Your homework must be submitted in R Markdown format. We will not (indeed, cannot) grade homeworks in other formats. Your responses must be supported by both textual explanations and the code you generate to produce your result. (Just examining your various objects in the “Environment” section of R Studio is insufficient—you must use scripted commands.)

Background: In this homework, we’ll show you how you might become rich yourself by collecting the schedule for the upcoming 2015-2016 NHL season, including the links to Ticketmaster, so that you can corner the resale market and get super rich.

Just kidding! There’s no way with what we’ve taught you so far that you’ll be able to get past the anti-bot measures on Ticketmaster without defeating the CAPTCHA systems that were designed and built right here at CMU. What you can do, though, is reassemble this series of games in an R data frame for machine-readable use.

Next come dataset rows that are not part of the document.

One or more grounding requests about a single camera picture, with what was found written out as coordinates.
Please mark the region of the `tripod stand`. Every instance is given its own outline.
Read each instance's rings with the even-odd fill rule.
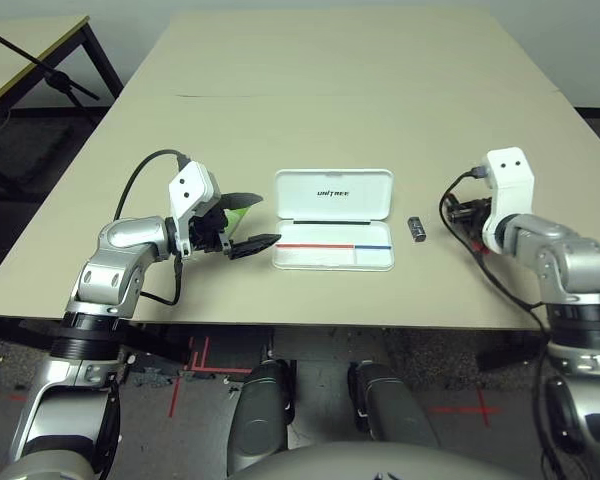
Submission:
[[[85,95],[87,95],[88,97],[93,98],[94,100],[100,100],[100,97],[98,97],[95,93],[87,90],[82,85],[71,80],[71,78],[69,78],[69,76],[66,73],[61,72],[60,70],[56,70],[55,68],[51,67],[50,65],[47,65],[45,62],[37,59],[36,57],[34,57],[33,55],[31,55],[27,52],[25,52],[23,49],[21,49],[17,45],[14,45],[9,40],[7,40],[1,36],[0,36],[0,44],[4,45],[9,50],[26,58],[31,63],[33,63],[33,64],[37,65],[38,67],[40,67],[41,69],[43,69],[44,70],[44,79],[45,79],[45,82],[47,82],[47,85],[49,85],[54,90],[57,90],[60,93],[63,93],[64,95],[66,95],[67,98],[71,101],[71,103],[73,103],[73,105],[75,107],[77,107],[78,109],[80,109],[83,112],[85,118],[91,125],[93,125],[94,127],[97,125],[96,121],[91,117],[88,110],[84,107],[84,105],[82,105],[82,103],[80,103],[78,98],[74,95],[72,89],[75,88],[75,89],[79,90],[80,92],[84,93]]]

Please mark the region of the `cable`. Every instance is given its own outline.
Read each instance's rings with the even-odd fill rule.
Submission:
[[[129,177],[129,180],[127,180],[127,184],[125,185],[124,190],[122,191],[122,195],[120,195],[120,200],[118,200],[118,206],[116,208],[116,213],[113,215],[114,221],[120,219],[120,215],[122,214],[122,208],[124,207],[124,202],[127,201],[127,196],[129,195],[129,191],[131,190],[131,187],[133,186],[133,182],[136,181],[136,177],[140,174],[142,169],[144,167],[146,167],[147,164],[154,158],[160,157],[162,155],[168,155],[168,154],[175,155],[176,157],[186,157],[186,155],[184,155],[183,153],[180,153],[177,150],[165,148],[163,150],[158,150],[157,152],[153,152],[151,155],[149,155],[147,158],[145,158],[143,161],[141,161],[140,164],[136,167],[136,169],[133,171],[133,173]]]
[[[140,174],[142,169],[144,167],[146,167],[147,164],[154,158],[160,157],[162,155],[169,155],[169,154],[176,156],[176,160],[178,161],[179,168],[183,167],[183,165],[185,163],[184,160],[187,158],[187,156],[184,153],[179,152],[178,150],[173,150],[173,149],[169,149],[169,148],[165,148],[162,150],[158,150],[157,152],[153,152],[147,158],[142,160],[142,162],[140,162],[140,164],[136,167],[136,169],[133,171],[133,173],[129,177],[129,180],[127,180],[127,184],[125,185],[124,190],[122,191],[122,195],[120,195],[120,200],[118,200],[118,206],[116,207],[116,213],[113,215],[114,221],[120,219],[120,215],[122,214],[122,209],[124,208],[124,203],[127,201],[127,197],[129,196],[129,192],[131,191],[133,182],[135,182],[136,178],[138,177],[138,175]],[[173,306],[176,303],[178,303],[178,300],[180,300],[180,289],[181,289],[181,285],[182,285],[182,255],[180,253],[176,254],[173,259],[173,271],[175,274],[175,293],[173,296],[173,300],[166,300],[162,297],[159,297],[158,295],[154,295],[153,293],[149,293],[149,292],[140,292],[140,295],[145,298],[148,298],[150,300],[154,300],[156,302],[162,303],[164,305]]]
[[[173,295],[173,300],[165,300],[164,298],[149,292],[140,292],[140,295],[150,300],[162,303],[163,305],[173,306],[176,303],[178,303],[178,300],[180,300],[180,287],[182,286],[182,255],[180,254],[180,252],[178,252],[175,258],[173,259],[173,270],[175,273],[176,281],[176,288],[175,293]]]
[[[519,298],[519,297],[515,296],[513,293],[511,293],[509,291],[509,289],[507,289],[507,287],[505,287],[504,284],[486,266],[486,264],[484,262],[484,256],[480,252],[474,251],[473,248],[471,248],[471,246],[467,242],[465,242],[460,237],[460,235],[458,235],[458,233],[451,227],[451,225],[449,225],[446,217],[444,216],[444,211],[443,211],[444,210],[444,202],[447,199],[447,197],[449,196],[449,194],[453,191],[453,189],[456,188],[458,186],[458,184],[465,178],[482,178],[483,176],[484,176],[484,170],[481,167],[475,167],[475,168],[472,168],[470,171],[467,171],[467,172],[464,172],[463,174],[461,174],[458,178],[456,178],[453,181],[453,183],[451,185],[449,185],[449,187],[442,194],[442,197],[440,198],[440,202],[438,203],[438,213],[440,214],[440,220],[442,220],[442,223],[447,228],[447,230],[449,230],[451,235],[453,235],[454,238],[456,240],[458,240],[458,242],[460,242],[460,244],[462,244],[462,246],[469,252],[471,257],[478,264],[478,267],[480,268],[482,273],[493,284],[493,286],[496,287],[498,290],[500,290],[500,292],[502,292],[504,294],[504,296],[506,296],[509,300],[511,300],[513,303],[515,303],[518,307],[520,307],[522,310],[524,310],[531,316],[531,318],[538,324],[538,328],[540,329],[542,336],[546,340],[546,339],[548,339],[547,331],[544,328],[542,321],[538,318],[538,316],[535,313],[532,312],[532,310],[534,308],[537,308],[537,307],[543,305],[543,303],[542,302],[533,303],[533,304],[527,303],[524,300],[522,300],[521,298]]]
[[[589,469],[586,467],[584,462],[578,457],[571,457],[571,460],[573,460],[574,463],[577,465],[578,470],[580,470],[580,473],[584,475],[585,480],[589,480],[591,478],[591,474],[589,473]]]
[[[540,471],[542,472],[542,478],[544,478],[544,480],[549,480],[549,477],[547,476],[547,471],[544,469],[546,459],[547,456],[544,454],[544,452],[542,452],[542,454],[540,455]]]
[[[546,347],[542,349],[542,353],[538,358],[538,365],[536,366],[536,372],[533,379],[533,388],[531,390],[531,411],[533,413],[533,426],[536,429],[536,434],[538,435],[538,440],[540,441],[540,446],[542,448],[542,458],[546,457],[546,460],[549,462],[549,466],[551,470],[555,474],[558,480],[566,480],[566,475],[564,474],[564,470],[562,469],[562,465],[560,464],[560,460],[556,455],[555,450],[553,449],[553,445],[551,445],[551,441],[547,436],[547,432],[545,432],[544,427],[542,426],[542,415],[540,412],[540,385],[542,383],[542,365],[544,365],[544,360],[547,356]]]

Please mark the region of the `green object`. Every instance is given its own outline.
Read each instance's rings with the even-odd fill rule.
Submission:
[[[225,210],[224,211],[224,214],[227,216],[227,220],[229,221],[227,228],[225,228],[225,230],[224,230],[225,233],[227,234],[228,238],[231,238],[231,236],[233,235],[233,232],[236,231],[236,228],[238,228],[238,225],[240,225],[240,221],[247,214],[247,211],[249,210],[249,208],[250,207],[238,208],[237,210]]]

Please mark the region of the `beige tabletop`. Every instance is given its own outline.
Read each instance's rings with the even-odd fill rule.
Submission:
[[[88,21],[86,15],[0,20],[0,35],[44,60]],[[33,63],[0,44],[0,97],[33,68]]]
[[[252,71],[245,65],[261,69],[245,78]],[[283,74],[286,85],[270,80]],[[214,172],[223,192],[265,197],[240,225],[237,240],[275,231],[278,169],[390,169],[395,184],[387,222],[395,267],[283,271],[273,267],[270,251],[233,262],[199,254],[185,266],[179,304],[142,298],[135,318],[531,327],[487,283],[436,213],[459,173],[488,150],[511,145],[525,151],[536,174],[535,212],[600,241],[600,141],[484,12],[406,7],[181,16],[1,265],[0,315],[62,316],[134,167],[154,150],[176,148]],[[123,216],[167,215],[167,183],[175,171],[168,157],[147,167]],[[461,199],[488,194],[475,180],[458,189]],[[413,215],[427,230],[424,243],[415,244],[408,232],[406,219]],[[513,291],[538,300],[533,274],[504,257],[489,263]],[[170,262],[151,267],[145,290],[172,296]]]

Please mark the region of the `unitree logo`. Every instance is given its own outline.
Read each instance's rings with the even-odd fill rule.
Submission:
[[[322,190],[318,192],[319,197],[347,197],[349,192],[334,192],[333,190]]]

A To do so, you will use regular expressions to extract the useful information from the surrounding HTML code.

  1. Use the readLines() command to load the file at http://www.stat.cmu.edu/~ryantibs/statcomp-F15/homework/NHL1516.html into a character vector called nhl1516. Remember to pass this URL directly to the readLines() function.
    1. How many lines does it contain?
    2. What is the total number of characters in the file?
    3. What is the maximum number of characters in a line?
  2. Take a look at the webpage NHL1516.html. You should see the game table on the screen. There are 1230 regular-season games scheduled. Who is playing in the first game? In the final game?

  3. Now, download the file NHL1516.html to your computer and open in a text editor. What line in the file corresponds to game 1? Which line corresponds to game 1230? How do each of these lines begin?

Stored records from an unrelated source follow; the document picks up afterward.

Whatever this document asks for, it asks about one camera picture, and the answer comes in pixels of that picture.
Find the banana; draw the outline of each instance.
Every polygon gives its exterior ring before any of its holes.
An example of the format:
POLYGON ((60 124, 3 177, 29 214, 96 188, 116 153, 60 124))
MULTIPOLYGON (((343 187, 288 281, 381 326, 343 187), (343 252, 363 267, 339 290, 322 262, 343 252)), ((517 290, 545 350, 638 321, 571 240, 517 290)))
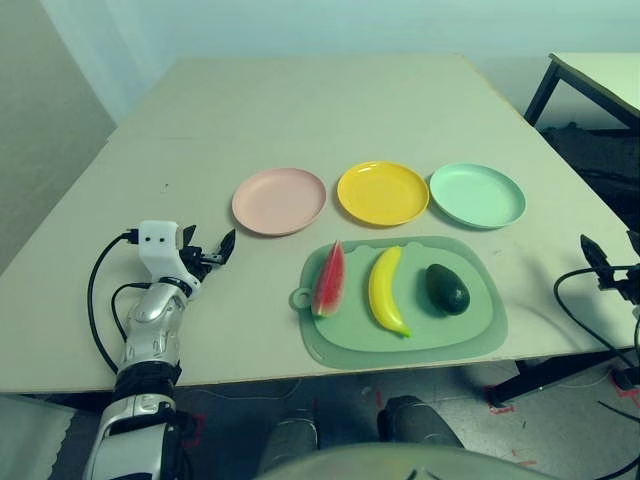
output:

  4. Our goal is to extract useful information about the games – the date, game time (in Eastern Time), away and home teams. As a first step, write a regular expression to capture the date. Use grep() to check that this has exactly 1230 matches and that the first and last locations match the first and last games (use this for question 5a).

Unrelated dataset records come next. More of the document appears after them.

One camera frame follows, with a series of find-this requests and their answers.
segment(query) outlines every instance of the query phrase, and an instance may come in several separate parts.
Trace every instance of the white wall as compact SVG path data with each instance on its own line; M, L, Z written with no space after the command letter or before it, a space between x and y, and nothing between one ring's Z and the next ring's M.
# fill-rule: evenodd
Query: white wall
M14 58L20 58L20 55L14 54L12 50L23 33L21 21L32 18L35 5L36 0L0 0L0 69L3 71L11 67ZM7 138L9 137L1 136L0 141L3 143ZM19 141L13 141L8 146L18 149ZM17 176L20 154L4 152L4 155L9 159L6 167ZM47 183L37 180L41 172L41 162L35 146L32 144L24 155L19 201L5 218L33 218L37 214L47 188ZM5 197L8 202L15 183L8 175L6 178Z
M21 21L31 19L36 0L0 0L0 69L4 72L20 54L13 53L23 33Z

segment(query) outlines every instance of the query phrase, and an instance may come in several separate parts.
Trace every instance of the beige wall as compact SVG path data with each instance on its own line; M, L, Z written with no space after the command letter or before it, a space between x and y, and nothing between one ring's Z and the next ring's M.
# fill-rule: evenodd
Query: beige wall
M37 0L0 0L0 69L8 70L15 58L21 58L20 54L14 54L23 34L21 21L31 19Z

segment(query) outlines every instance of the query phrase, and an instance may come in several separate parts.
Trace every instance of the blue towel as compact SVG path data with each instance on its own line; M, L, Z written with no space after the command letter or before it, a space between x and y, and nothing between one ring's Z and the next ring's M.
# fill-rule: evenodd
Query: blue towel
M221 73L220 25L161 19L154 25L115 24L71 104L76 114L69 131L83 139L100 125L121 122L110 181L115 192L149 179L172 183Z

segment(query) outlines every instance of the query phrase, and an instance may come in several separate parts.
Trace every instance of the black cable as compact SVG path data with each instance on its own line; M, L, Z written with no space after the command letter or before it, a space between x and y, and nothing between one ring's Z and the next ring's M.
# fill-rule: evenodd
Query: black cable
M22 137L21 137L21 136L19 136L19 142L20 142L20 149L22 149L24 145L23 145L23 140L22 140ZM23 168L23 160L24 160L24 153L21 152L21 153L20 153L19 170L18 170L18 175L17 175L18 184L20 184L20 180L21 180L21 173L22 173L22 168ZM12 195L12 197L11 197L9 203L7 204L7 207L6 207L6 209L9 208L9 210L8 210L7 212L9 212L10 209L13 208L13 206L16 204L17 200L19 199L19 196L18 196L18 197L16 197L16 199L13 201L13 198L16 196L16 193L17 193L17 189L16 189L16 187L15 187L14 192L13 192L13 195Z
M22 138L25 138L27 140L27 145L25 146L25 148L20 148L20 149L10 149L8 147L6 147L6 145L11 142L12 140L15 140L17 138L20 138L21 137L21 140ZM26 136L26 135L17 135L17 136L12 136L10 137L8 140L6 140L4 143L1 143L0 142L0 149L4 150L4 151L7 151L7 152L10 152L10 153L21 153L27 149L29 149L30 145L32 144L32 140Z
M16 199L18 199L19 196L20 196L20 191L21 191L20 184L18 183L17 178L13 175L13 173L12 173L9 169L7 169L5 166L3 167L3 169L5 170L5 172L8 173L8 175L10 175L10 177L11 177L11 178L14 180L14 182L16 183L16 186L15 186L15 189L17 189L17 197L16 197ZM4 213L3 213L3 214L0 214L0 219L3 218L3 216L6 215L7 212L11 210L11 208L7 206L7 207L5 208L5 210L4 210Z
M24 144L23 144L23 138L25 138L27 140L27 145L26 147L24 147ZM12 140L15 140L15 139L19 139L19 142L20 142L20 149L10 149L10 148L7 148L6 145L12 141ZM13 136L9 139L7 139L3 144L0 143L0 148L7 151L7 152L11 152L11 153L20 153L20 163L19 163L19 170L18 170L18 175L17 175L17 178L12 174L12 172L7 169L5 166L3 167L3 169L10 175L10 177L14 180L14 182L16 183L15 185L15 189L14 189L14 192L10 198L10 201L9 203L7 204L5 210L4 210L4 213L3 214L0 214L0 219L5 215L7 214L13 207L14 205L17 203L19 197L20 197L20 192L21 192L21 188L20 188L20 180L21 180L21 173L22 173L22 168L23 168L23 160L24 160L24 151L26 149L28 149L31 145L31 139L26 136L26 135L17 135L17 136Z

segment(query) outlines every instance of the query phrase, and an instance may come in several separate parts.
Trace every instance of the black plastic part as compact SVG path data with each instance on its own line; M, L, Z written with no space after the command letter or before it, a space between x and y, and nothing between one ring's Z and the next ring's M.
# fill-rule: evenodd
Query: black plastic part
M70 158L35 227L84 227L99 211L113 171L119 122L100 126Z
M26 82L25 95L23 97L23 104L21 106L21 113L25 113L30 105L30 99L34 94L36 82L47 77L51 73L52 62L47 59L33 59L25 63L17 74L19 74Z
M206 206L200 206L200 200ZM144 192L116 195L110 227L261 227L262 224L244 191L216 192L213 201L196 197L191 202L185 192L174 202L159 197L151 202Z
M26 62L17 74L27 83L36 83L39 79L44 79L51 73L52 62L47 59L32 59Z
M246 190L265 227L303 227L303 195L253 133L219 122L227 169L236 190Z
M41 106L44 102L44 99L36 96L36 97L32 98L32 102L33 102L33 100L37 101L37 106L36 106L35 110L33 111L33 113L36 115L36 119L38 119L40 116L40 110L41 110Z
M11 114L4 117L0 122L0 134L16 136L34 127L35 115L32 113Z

  5. We will extract some information to save, about games.
    1. Using the regular expression above, and the functions regexpr() and regmatches(), extract all the dates from the text and create a corresponding vector date. Save this for a further step.
    2. Now, identify the away and home teams with regular expressions for each. Extract and save these values in their own vectors. Use the HTML around these names to guide your search. You may have to add escape marks to properly recognize some characters – for example, periods must be escaped as \\. in your expression.
    3. Identify the game time in the code and create a regular expression for it. Note that there are two times – the local time and the Eastern time. Make sure your expression gets the Eastern time using clues from the HTML. Save it.
  6. Construct a data frame consisting of these four variables. Print the frame from rows 1225 to 1230. Does the data match that in the last 6 rows of the table as seen from your web browser?
  7. Bonus question: Create a regular expression to extract all the away teams coming to play with Pittsburgh Penguins (at home).